En ce moment de bascule historique, pas la fin de histoire mais la fin de la politique dont l’actuelle campagne présidentielle donne un aperçu saisissant, un homme dispose du moyen de poser une entrave un peu sérieuse, c’est JL Mélenchon. Son retrait sans aucune forme de négociations serait ce moyen. Il est évident qu’il ne l’emploiera pas et évidemment pas certain qu’il suffirait à nous préserver de Macron, mais ce n’est pas parce qu’il ne le fera pas que nous devons nous y résoudre et nous dispenser de dire que toutes les contorsions rhétoriques pour expliquer ce choix ne peuvent dissimuler un fait massif : son retrait ouvrirait, son maintien ferme. Et dans le cadre actuel de très grande urgence écologique et sociale, ne pas se saisir de cette possibilité relève d’une obstination criminelle. Une telle conjonction ne se représentera peut être plus avant les monstrueuses déflagrations qui, potentiellement, sont en germes dans notre monde.
On ne sait ce que ferait Hamon, ou plutôt la présence de Hamon à la tête de l’Etat car au nombre des « fake news » de l’époque celle qui veut nous faire croire que le président dirige le pays n’est pas la moindre, mais il pourrait être une faille dans le système, stimuler un débat en vue de définir un cadre d’accompagnement des multiples initiatives qui, tout de même, tentent d’ouvrir des brèches dans les carcans d’un libéralisme qui porte mal son nom. Fermer cette possibilité c’est semer la désolation. Préférer le rien au peu, préférer Macron à Hamon relève d’un aveuglement historique, d’une obstination criminelle. D’une obstination criminelle, oui çà fait trois que je le dis. Il faut le dire et le redire à propos d’une attitude qui, aussi conforme qu’elle soit à la raideur courante, revient à ne pas lever le camp quand l’eau monte sous prétexte qu’on a pas plié son pyjama. JL Mélenchon pourrait être surnommer Corne d’Auroch comme le personnage de la chanson de Brassens qui préfère mourir, refuse la thérapeutique « parce que c’était à un allemand, au gué, au gué, qu’on devait le médicament, au gué, au gué » . Tiens voilà un titre pour ma chronique et il se chante. Cà ne console pas des lendemains qui ne le font pas mais çà met quand même un peu de vin dans notre eau croupie.
Combien de temps faudra t’il subir cette politique dépourvu de sens, cette nuit des objets, connectés ou non, des marchandises sans oreilles, sans yeux, sans toucher, pourvues d’un seul sens, celui qui permet de transformer de la réalité, n’importe quel petit bout de réalité, en dollars.
S’il faut mettre un bulletin Macron dans l’urne je le ferai, plutôt que la belle Marine mieux vaut la continuité du vide en attendant les propositions qui puissent fédérer les citoyens autour d’autre chose que la résignation. Je le ferai, je donnerai ma voix à cette essence, à cette expression chimiquement pure de la marchandise, je me rendrai à ce commandement : toute résistance est inutile.

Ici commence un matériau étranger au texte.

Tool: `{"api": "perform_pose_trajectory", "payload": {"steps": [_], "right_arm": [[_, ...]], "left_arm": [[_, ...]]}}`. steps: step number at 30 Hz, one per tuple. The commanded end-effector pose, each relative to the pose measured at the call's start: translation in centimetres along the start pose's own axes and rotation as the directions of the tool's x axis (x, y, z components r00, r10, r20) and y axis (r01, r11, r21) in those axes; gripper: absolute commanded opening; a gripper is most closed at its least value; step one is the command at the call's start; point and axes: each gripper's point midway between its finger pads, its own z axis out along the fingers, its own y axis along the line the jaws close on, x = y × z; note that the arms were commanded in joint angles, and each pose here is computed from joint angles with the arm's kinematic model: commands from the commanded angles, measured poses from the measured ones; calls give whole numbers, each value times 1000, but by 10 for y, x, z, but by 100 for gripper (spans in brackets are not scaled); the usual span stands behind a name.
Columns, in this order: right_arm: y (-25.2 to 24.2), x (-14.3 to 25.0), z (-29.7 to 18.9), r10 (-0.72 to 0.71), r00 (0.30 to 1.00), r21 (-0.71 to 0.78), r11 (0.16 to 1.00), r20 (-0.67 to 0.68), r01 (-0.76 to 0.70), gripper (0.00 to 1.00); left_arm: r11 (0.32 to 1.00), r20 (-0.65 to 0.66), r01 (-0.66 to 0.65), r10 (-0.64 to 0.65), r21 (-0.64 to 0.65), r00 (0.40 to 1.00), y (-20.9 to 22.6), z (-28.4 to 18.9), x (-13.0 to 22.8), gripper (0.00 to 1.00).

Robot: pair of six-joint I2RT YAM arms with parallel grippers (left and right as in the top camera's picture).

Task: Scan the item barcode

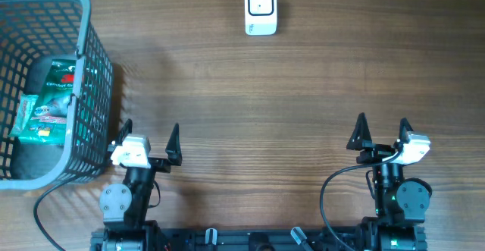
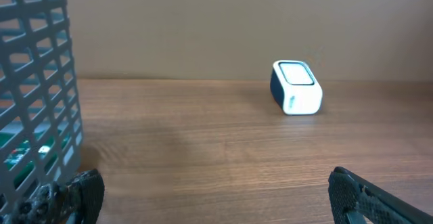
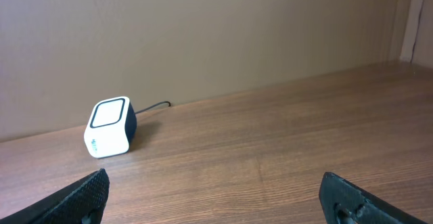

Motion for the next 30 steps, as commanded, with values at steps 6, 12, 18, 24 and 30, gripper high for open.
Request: {"api": "perform_pose_trajectory", "payload": {"steps": [6,12,18,24,30], "right_arm": [[-2,-3,0,-11,1000,10,1000,11,11,100],[-2,-3,0,-12,1000,10,1000,11,12,100],[-2,-3,0,-12,1000,10,1000,11,12,100],[-2,-3,0,-12,1000,10,1000,11,12,100],[-2,-3,0,-12,1000,10,1000,11,12,100]], "left_arm": [[912,20,-10,1,411,1000,-71,-15,-6,100],[886,52,5,-33,464,998,-82,-25,-32,100],[869,43,6,-32,496,999,-89,-31,-50,100],[883,-9,75,-79,463,997,-86,-28,-88,100],[931,-176,268,-229,247,957,-59,-4,-151,100]]}}
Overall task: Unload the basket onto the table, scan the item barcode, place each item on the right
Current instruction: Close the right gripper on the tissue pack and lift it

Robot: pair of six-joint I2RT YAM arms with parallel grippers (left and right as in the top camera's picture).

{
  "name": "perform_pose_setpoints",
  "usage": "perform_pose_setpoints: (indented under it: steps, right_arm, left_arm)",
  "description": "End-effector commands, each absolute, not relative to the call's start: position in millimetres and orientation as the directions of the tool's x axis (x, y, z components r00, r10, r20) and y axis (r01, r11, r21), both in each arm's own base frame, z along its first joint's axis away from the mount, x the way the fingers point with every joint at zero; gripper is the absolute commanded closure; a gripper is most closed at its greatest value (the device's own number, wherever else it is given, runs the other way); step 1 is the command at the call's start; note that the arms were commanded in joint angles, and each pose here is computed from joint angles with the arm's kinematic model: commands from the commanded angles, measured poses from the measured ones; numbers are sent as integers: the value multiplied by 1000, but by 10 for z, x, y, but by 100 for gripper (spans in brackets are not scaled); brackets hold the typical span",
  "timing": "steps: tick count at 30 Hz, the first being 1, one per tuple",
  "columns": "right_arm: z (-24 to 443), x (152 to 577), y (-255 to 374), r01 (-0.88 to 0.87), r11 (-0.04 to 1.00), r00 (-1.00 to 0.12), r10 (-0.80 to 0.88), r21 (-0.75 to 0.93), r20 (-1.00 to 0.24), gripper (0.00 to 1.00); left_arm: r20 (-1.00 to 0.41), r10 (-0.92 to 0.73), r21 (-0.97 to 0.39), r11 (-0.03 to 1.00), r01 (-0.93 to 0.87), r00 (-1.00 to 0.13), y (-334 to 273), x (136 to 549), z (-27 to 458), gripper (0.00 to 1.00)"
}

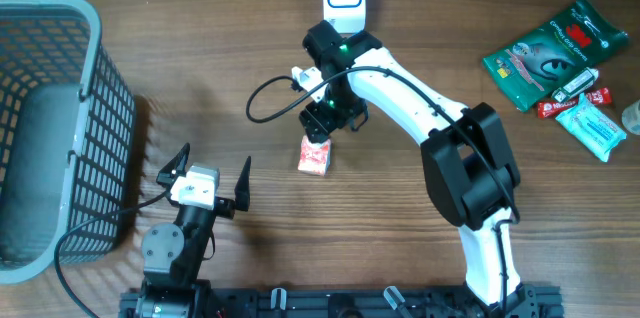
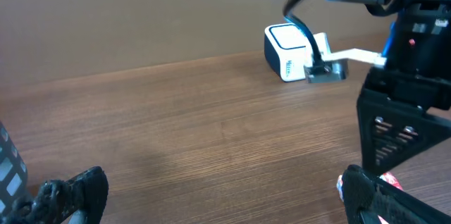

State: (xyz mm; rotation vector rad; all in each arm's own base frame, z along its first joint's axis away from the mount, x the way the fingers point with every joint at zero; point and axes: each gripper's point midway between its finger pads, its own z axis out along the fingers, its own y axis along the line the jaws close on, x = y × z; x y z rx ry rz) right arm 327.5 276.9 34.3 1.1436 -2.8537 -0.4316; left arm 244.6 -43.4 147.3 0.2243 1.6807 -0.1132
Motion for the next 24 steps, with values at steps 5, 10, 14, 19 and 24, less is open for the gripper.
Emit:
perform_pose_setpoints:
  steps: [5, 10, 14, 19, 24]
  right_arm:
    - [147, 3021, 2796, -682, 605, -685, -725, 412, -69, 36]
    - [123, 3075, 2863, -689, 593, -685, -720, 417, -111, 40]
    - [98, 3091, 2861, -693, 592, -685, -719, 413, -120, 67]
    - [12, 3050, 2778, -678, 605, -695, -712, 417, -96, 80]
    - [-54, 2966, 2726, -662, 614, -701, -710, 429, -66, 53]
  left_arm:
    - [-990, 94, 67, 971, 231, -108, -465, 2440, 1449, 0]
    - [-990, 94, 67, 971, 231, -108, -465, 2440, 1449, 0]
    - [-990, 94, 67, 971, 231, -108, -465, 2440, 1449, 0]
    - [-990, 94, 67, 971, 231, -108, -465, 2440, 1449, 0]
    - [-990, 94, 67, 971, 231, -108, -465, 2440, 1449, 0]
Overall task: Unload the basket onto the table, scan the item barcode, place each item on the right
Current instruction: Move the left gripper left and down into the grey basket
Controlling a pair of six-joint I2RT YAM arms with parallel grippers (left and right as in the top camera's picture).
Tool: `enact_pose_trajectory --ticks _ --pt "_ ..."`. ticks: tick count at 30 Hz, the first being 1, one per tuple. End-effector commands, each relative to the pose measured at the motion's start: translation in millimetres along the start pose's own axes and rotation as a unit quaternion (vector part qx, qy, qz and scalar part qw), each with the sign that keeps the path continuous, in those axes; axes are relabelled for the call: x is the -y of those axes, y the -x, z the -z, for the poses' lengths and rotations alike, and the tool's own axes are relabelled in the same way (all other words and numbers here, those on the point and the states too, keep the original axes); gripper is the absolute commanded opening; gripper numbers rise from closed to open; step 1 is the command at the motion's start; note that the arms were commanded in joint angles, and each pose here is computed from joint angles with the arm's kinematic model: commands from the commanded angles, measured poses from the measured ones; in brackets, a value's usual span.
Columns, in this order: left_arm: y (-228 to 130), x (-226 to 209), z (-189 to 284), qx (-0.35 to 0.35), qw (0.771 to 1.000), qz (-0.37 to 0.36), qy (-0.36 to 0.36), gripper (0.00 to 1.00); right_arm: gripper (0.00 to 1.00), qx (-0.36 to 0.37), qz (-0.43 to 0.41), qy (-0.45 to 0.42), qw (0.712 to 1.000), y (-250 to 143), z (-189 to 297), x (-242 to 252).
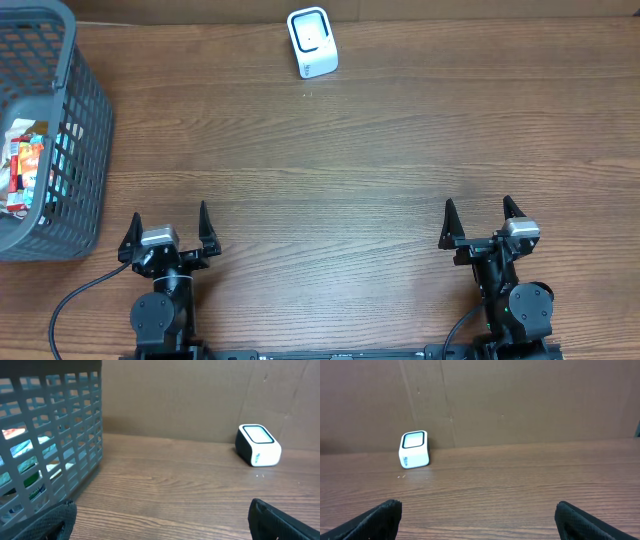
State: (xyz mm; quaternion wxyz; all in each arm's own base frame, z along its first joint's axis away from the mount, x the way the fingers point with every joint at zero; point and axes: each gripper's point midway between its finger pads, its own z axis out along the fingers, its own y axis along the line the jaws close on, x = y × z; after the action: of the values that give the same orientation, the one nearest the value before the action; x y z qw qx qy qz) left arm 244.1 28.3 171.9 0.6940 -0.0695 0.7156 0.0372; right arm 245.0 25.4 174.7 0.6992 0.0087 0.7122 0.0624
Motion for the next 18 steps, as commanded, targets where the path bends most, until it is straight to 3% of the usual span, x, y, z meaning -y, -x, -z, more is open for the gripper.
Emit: enact_pose_trajectory --ticks 1,13,18 --pt "47 8 11 0.043 0.999 -0.008 -0.021 1.0 1.0 0.0 0.002 0.001 1.0 -3 0 0" --pt "225 7 88 0.171 0.985 0.004 -0.026 1.0 1.0 0.0 0.002 0.001 1.0 -3 0 0" --pt "295 7 118 0.187 0.981 -0.037 -0.018 1.0 1.0 0.0 0.002 0.001 1.0 -3 0 0"
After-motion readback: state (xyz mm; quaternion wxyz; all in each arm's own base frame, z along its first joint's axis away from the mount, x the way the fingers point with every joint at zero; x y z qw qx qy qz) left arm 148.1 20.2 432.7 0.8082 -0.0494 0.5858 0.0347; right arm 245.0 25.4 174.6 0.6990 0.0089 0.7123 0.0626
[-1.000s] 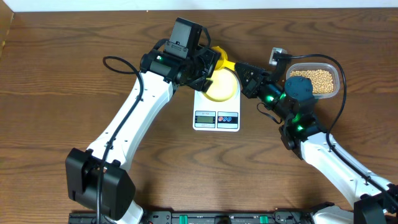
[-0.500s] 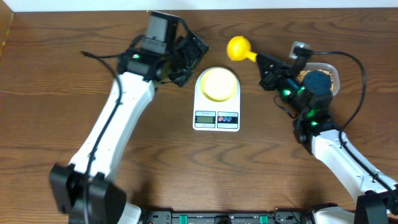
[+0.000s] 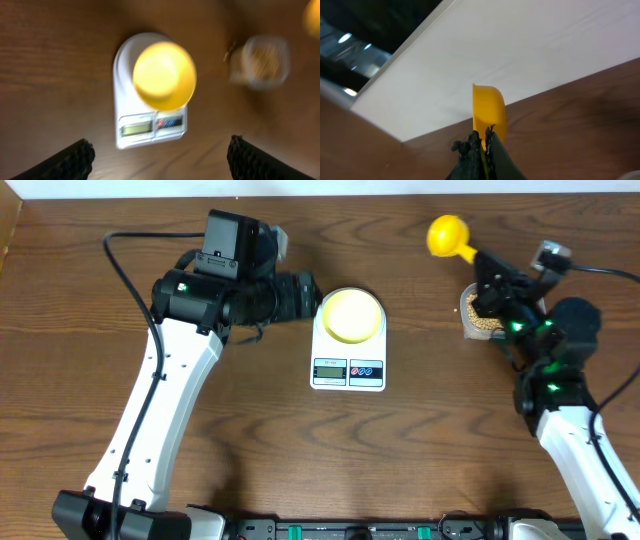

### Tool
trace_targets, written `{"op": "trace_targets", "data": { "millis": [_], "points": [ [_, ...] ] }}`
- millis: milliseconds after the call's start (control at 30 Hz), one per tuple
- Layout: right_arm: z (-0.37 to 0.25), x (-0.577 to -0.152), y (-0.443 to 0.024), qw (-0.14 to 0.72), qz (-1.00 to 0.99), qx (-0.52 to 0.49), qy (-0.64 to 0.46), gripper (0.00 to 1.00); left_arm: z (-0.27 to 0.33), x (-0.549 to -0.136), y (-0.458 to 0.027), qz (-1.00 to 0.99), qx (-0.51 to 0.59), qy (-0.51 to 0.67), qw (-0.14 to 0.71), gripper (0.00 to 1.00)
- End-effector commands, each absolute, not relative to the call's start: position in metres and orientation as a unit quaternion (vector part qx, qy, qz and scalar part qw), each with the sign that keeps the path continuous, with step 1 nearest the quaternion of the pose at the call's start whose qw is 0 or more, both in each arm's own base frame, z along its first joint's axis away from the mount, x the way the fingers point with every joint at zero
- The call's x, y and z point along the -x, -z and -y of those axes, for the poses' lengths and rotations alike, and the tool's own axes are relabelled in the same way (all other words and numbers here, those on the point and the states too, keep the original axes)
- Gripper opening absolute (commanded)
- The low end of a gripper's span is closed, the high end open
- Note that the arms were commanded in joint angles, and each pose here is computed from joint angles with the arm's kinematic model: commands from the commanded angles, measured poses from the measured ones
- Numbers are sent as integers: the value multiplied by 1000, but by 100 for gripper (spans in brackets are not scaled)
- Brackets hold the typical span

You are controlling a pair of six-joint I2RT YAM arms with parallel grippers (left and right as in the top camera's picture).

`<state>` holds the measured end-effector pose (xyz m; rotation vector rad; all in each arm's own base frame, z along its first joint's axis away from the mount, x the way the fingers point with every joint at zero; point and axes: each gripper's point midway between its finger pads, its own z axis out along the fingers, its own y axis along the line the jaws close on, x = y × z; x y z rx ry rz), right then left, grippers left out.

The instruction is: Scoop item into bowl and weigh 50g on scale

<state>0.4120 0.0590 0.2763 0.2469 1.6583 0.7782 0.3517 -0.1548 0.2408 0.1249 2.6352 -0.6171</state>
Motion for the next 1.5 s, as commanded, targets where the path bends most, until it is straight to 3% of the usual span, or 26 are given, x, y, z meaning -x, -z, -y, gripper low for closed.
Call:
{"op": "trace_targets", "data": {
  "millis": [0,400,833,1467],
  "points": [
    [-43,-410,-290,622,-709,-102,-316,1,150,-342,-229,-938,-204,176,216,87],
    [-26,-411,-285,623,-715,-111,-297,1,140,-343,-188,-951,-253,29,174,88],
    [-10,-412,-277,624,-724,-122,-268,1,131,-332,-145,-972,-204,-12,119,88],
    [-5,-411,-273,622,-730,-120,-256,1,171,-324,-105,-974,-179,-4,136,88]
  ]
}}
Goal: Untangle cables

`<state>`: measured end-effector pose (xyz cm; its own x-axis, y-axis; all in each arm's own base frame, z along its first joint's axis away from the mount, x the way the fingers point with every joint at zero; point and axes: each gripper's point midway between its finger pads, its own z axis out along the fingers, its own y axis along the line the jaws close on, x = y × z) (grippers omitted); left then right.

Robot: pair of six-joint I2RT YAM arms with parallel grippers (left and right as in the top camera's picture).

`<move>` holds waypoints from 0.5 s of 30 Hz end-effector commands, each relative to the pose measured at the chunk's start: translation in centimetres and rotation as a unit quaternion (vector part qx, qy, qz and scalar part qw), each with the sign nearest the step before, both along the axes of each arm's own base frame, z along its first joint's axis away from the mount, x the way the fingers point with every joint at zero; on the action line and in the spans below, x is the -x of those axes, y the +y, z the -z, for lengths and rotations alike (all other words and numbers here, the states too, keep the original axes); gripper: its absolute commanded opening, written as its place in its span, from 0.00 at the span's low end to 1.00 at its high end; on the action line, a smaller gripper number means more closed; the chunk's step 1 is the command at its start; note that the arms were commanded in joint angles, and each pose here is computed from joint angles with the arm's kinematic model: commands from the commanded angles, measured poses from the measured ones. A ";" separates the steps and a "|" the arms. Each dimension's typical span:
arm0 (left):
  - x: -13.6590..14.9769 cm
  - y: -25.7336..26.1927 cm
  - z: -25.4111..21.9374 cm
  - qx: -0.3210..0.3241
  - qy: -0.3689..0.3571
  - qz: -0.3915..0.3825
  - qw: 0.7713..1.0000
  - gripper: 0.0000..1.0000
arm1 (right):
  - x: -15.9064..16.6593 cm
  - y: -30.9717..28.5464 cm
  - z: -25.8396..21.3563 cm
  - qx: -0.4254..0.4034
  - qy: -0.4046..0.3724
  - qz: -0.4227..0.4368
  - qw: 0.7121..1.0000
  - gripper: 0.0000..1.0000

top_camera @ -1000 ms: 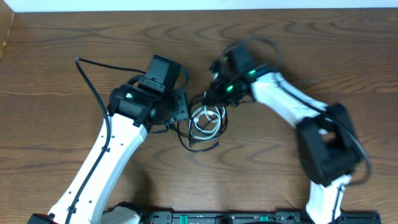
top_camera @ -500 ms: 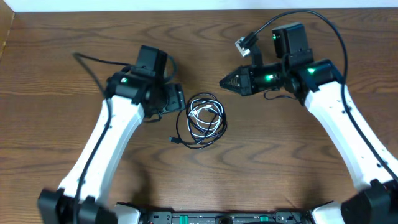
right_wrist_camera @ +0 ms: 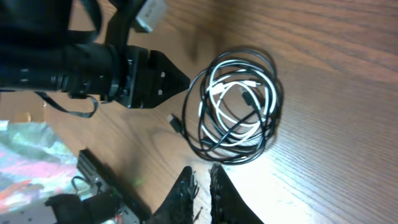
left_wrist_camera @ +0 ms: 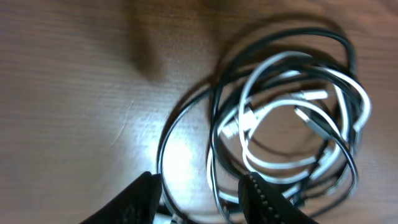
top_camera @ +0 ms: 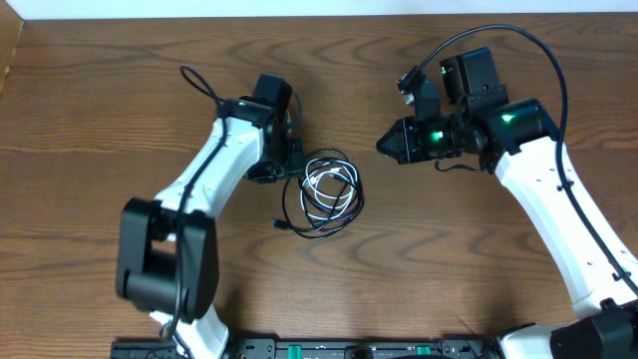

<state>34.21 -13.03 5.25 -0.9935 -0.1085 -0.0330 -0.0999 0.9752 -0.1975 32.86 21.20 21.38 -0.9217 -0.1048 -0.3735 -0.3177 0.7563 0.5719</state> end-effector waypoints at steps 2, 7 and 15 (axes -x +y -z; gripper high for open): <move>-0.3 -0.4 1.9 0.008 0.015 0.006 1.000 0.39 | -0.5 -0.7 0.0 0.016 -0.012 0.008 1.000 0.11; -0.9 -0.1 3.3 -0.005 0.019 -0.025 0.999 0.33 | -0.5 -0.8 0.0 0.018 -0.012 0.009 1.000 0.13; -0.5 -0.7 4.4 -0.007 0.032 -0.027 0.999 0.26 | -0.4 -0.8 0.1 0.020 -0.009 0.010 1.000 0.13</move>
<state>35.17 -13.63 1.75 -0.9873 -0.1585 0.0049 -0.1564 0.9683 -0.1948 33.07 20.62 20.95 -0.9227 -0.0996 -0.3724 -0.3034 0.7837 0.5421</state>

Je le ferai mais j’aurai une pensée pour Monsieur Mélenchon et pour ceux qui, en votant pour lui, auront détruit pour longtemps non pas la gauche, un concept devenu creux qui ne mérite pas meilleur sort, mais l’espérance de ceux qui ne croient pas que le marché et le fric doivent être les éléments principaux du décor de la niche écologique de la personne humaine.